The latest COVID-19 variant to sweep across the country, XBB.1.5, doesn’t appear to cause more serious disease than its predecessors, experts say.But it appears to be about five times more contagious than an earlier omicron variant, which was five times more contagious than the original virus, said Mehul Suthar, who studies emerging viral infections at the Emory University School of Medicine in Atlanta. “The numbers start adding up.”
As of Dec. 31, XBB.1.5 accounted for more than 40% of cases in the United States, up from about 1% less than a month earlier, according to the Centers for Disease Control and Prevention. Still, vaccines remain effective at preventing severe disease and death and the antiviral Paxlovid, given in the first few days after infection, “dramatically reduces progression to hospitalization,” said Dr. Daniel Griffin, an infectious disease specialist at Northwell Health in New York.
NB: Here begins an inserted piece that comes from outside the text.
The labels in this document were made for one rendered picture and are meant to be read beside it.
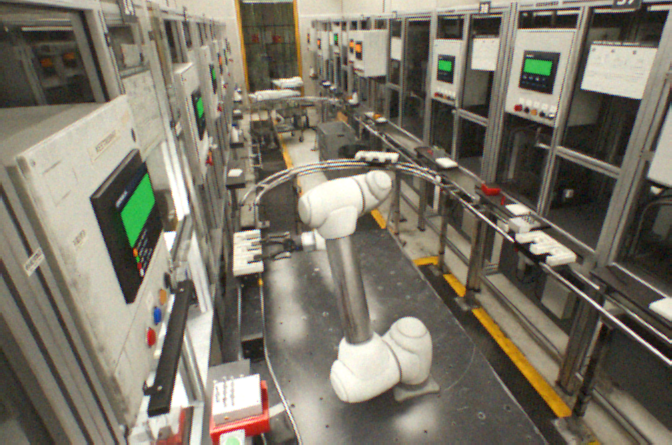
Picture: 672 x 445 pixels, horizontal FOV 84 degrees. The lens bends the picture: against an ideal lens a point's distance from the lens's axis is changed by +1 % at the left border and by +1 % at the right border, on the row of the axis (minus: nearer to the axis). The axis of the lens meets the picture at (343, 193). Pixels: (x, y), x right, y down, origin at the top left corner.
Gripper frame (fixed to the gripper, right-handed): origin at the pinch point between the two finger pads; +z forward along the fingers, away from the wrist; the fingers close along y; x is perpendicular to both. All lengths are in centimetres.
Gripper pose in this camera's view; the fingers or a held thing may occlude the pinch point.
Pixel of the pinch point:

“We’re not back in the dark days of early 2020,” he said. The primary concern with any new variant is whether vaccines and treatments will remain effective. “The vaccines are holding. That’s good,” said Dr. Jeremy Luban, an expert on viruses at the University of Massachusetts Chan Medical School. But “anytime you have a new creature that spreads like this, person to person so rapidly, it puts a big stress on our infrastructure – medical facilities and personnel who are chronically short-staffed. That’s a problem for everybody,” he said.